L’hôtellerie de luxe à Marrakech continue à faire des victimes

Mercredi 17 Octobre 2018

Si certains hôteliers de luxe à Marrakech gagnent très bien leur vie, d’autres ont du mal à joindre les deux bouts. En effet, la ville ocre continue de réserver des fortunes diverses aux acteurs qui s’y sont positionnés sur le segment de l’hôtellerie premium en marge d’une décennie 2008-2018, qui a connu l’arrivée...

Si certains hôteliers de luxe à Marrakech gagnent très bien leur vie, d’autres ont du mal à joindre les deux bouts.

En effet, la ville ocre continue de réserver des fortunes diverses aux acteurs qui s’y sont positionnés sur le segment de l’hôtellerie premium en marge d’une décennie 2008-2018, qui a connu l’arrivée sur le marché d’une offre abondante pour l’hébergement haut de gamme, voire très haut de gamme (Aman Jenna, Banyan Tree, Four Seasons, Ritz-Carlton, Mandarin Oriental, l’Intercontinental, etc). Aussi, si certains palaces ont retrouvé depuis quelques années le chemin de la rentabilité (comme par exemple le mythique Palace Mamounia qui a récemment mis fin à plusieurs années dans le rouge ou le Sofitel qui se hisse parmi les meilleurs contributeurs à l’EBITDA consolidé du groupe Risma qui détient les actifs de la chaîne AccorHotels au Maroc), cela est loin d’être le cas d’autres groupes hôteliers qui continuent à numéroter les abattis, alors qu’ils ont investi massivement pour prendre pied dans la ville qui reçoit le plus de touristes au Maghreb.

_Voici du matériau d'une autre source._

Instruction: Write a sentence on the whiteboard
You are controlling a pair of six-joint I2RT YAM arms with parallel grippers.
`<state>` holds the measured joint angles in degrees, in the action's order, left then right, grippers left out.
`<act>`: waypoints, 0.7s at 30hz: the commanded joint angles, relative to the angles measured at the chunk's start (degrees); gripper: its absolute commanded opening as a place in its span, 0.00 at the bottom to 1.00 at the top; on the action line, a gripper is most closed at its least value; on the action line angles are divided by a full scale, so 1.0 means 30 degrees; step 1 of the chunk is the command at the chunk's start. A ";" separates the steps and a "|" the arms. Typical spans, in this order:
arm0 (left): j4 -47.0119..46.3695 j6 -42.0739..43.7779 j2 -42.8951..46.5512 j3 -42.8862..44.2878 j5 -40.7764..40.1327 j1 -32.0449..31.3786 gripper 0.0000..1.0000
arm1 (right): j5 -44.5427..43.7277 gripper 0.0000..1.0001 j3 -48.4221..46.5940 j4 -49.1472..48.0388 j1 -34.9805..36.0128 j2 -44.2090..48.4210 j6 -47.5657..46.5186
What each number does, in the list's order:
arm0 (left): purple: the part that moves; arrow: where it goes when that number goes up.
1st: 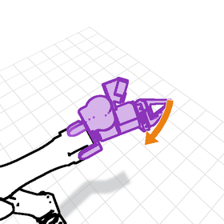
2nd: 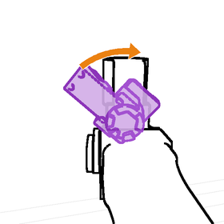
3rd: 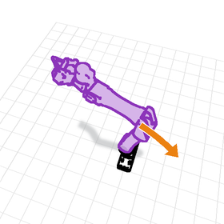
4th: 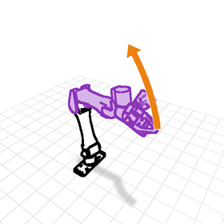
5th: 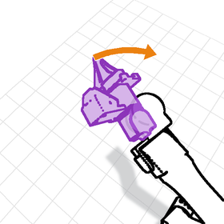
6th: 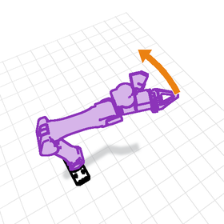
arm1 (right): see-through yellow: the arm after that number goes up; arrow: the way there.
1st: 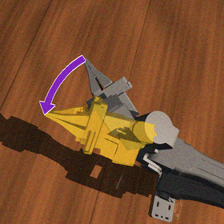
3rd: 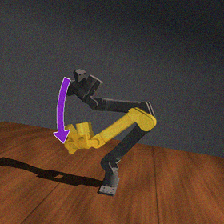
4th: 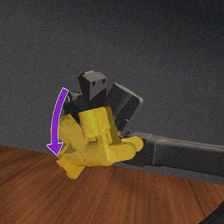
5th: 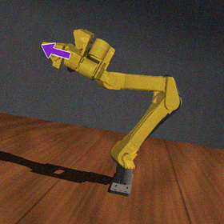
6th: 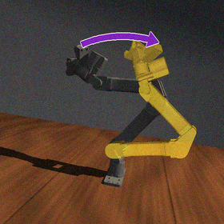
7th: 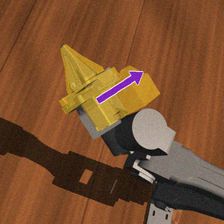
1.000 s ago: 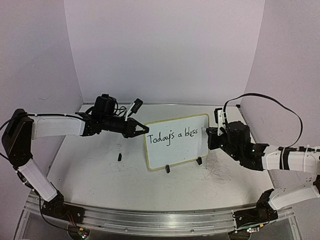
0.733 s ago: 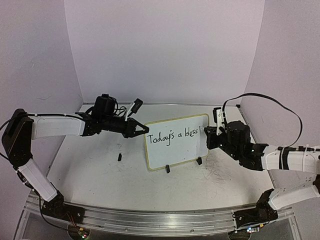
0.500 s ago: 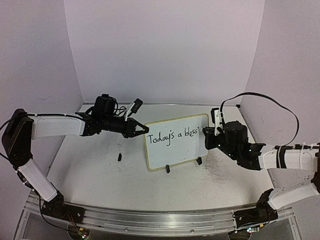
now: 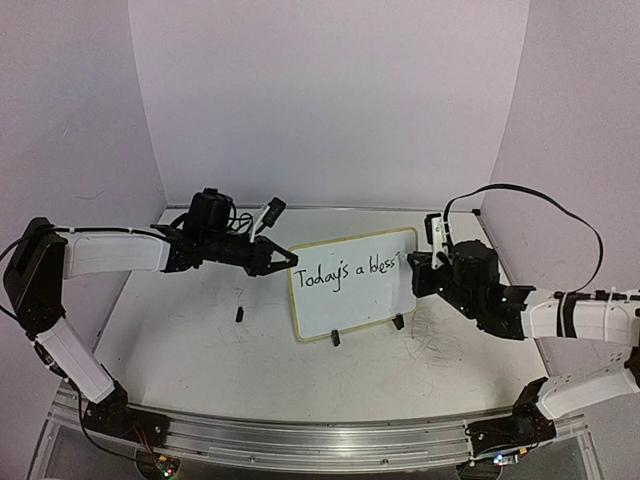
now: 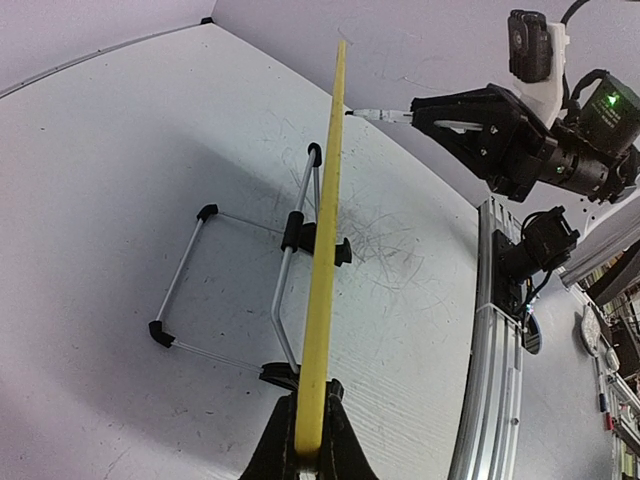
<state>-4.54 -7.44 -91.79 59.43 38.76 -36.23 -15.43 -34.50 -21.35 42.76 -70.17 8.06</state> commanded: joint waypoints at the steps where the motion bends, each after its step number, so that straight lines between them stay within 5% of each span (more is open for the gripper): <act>1: -0.0777 0.0634 0.0586 0.0295 -0.1021 0.0123 0.00 | 0.0382 0.00 -0.0238 0.0443 -0.0087 0.1312 0.0386; 21: -0.0755 0.0653 0.0735 0.0290 -0.1029 0.0122 0.00 | -0.0101 0.00 -0.0527 0.0070 -0.0074 -0.0015 0.0448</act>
<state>-4.52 -7.31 -91.78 59.44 38.79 -36.23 -14.19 -34.50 -18.83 42.76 -69.47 9.08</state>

Le dernier en date qui n’arrive pas à remonter la pente, n’est autre que le groupe mauricien New Mauritius Hotels (NMH), plus connu sous la marque Beachcomber, qui a essuyé jusqu’à présent pas moins de 585 millions de DH en pertes cumulées dont 485 millions de DH au titre de ses activités hôtelières et 100 millions de DH au niveau de ses investissements immobiliers (certes non encore totalement livrés). Des pertes qui ont causé à ce leader de l’hôtellerie à l’Ile Maurice (avec près de 15% des capacités hôtelières), de fortes dépréciations d’actifs sur ses comptes consolidés qui regroupent ses activités domestiques, ainsi que celles opérées au Maroc et aux Iles Seychelles.

Il faut dire que NMH a lancé son projet ambitieux d’un complexe immobilier et touristique comprenant un hôtel de 134 suites, un golf 18 trous, un club house et des dizaines de villas de très haut standing en pleine crise de 2008, laquelle avait durablement affecté le tourisme au Maroc et particulièrement à Marrakech où une surcapacité commençait à poindre à l’horizon. Et ce n’est qu’en 2013 que l’hôtel Beachcomber Marrakech a ouvert ses portes, sans jamais atteindre un taux d’occupation qui lui permet de sortir la tête de l’eau. Après quatre ans de vaches maigres (où le taux d’occupation était inférieur à 30% ce qui rend éloignée toute perspective de rentabilité), le groupe créé en 1952 s’est résolu en 2017 à confier la gestion de son fleuron de l’hôtellerie marrakchi au français Accor qui l’exploite depuis, sous la marque Fairmont Hotels & Resorts. Certes le taux d’occupation a atteint en 2017 et pour la première fois la barre de 40% mais l’EBITDA (marge opérationnelle) est toujours négatif avec -12,5 millions de DH en 2017 et ce malgré l’ouverture du country club en septembre. Quant au projet immobilier qui a dû être redimensionné en cours de route, il a généré des pertes continues malgré la livraison presque totale de la première tranche (EBITDA négatif de -43 millions de DH en 2017 contre -41 millions de DH un an plus tôt). Pour l’instant, toutes activités confondues, NMH a perdu au Maroc en 2017 quelque 57 millions de DH en EBITDA en 2017 (pour des revenus de plus de 214 millions de DH) et 11 millions de DH à fin juin 2018.

C’est dire qu’il sera difficile pour la maison mère qui a investi plus de deux milliards de DH à Marrakech de rentabiliser sur un horizon raisonnable son aventure marocaine. Le management du groupe demeure, toutefois, confiant pour réaliser un premier bénéfice dès 2019 grâce, d’une part, à la montée en puissance du Fairmont Marrakech dont le taux d’occupation devrait enfin approcher les 50% (ce qui normalement est assez suffisant pour le segment du luxe pour être rentable) et, d’autre part, au lancement de la deuxième tranche du projet de villas par Royal Palm Marrakech (l’entité qui porte les activités immobilières au Maroc) et dont la commercialisation a démarré cette année. A suivre.